No, desde luego que no, sigue siendo un gran jugador. Sin ir mas lejos promedió mas de 30 puntos por partido con un 50% de acierto en tiros de campo los últimos 4 partidos contra los Celtics en la primera ronda, forzando a los de Boston a 6 partidos cuando todo el mundo pronosticaba un 4-0. Eso no es fácil. Hacer esos números no es cosa de jugadores medios. Quizá algún partido suelto, pero no 4 seguidos bajo presión, enfrentándose a eliminación.

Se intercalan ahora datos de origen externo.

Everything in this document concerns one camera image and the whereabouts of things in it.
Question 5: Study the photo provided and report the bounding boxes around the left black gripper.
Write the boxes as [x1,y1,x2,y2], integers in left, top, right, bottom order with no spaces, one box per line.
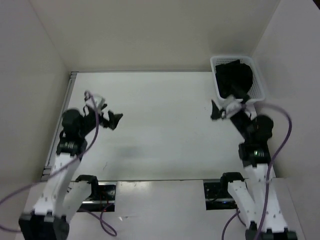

¿Entonces? Para mi la respuesta es muy clara. En el mundo digital donde todo se analiza y se mira con lupa, le han pillado pero bien. No es que sea malo, es que le han visto todos los trucos y ya saben como defenderlos. Y ahí está la diferencia entre un gran jugador y una leyenda. La leyenda se reinventa continuamente y sigue siendo imparable. Steph, LeBron, Luka… toda esta gente son leyendas. Los demás, los simples mortales tienen que buscarse la vida y salir con los medios que tienen, y en estos casos, Trae Young es un gran jugador con capacitadas limitadas que todo gran defensor de la liga sabe como contrarrestar. Podrá y seguro que tendrá grandísimos partidos e incluso rachas. Pero no lo veo como alguien capaz de liderar él solo una franquicia a una dinastía. Si a eso se refieren los jugadores con sobrevalorado… tienen toda la razón.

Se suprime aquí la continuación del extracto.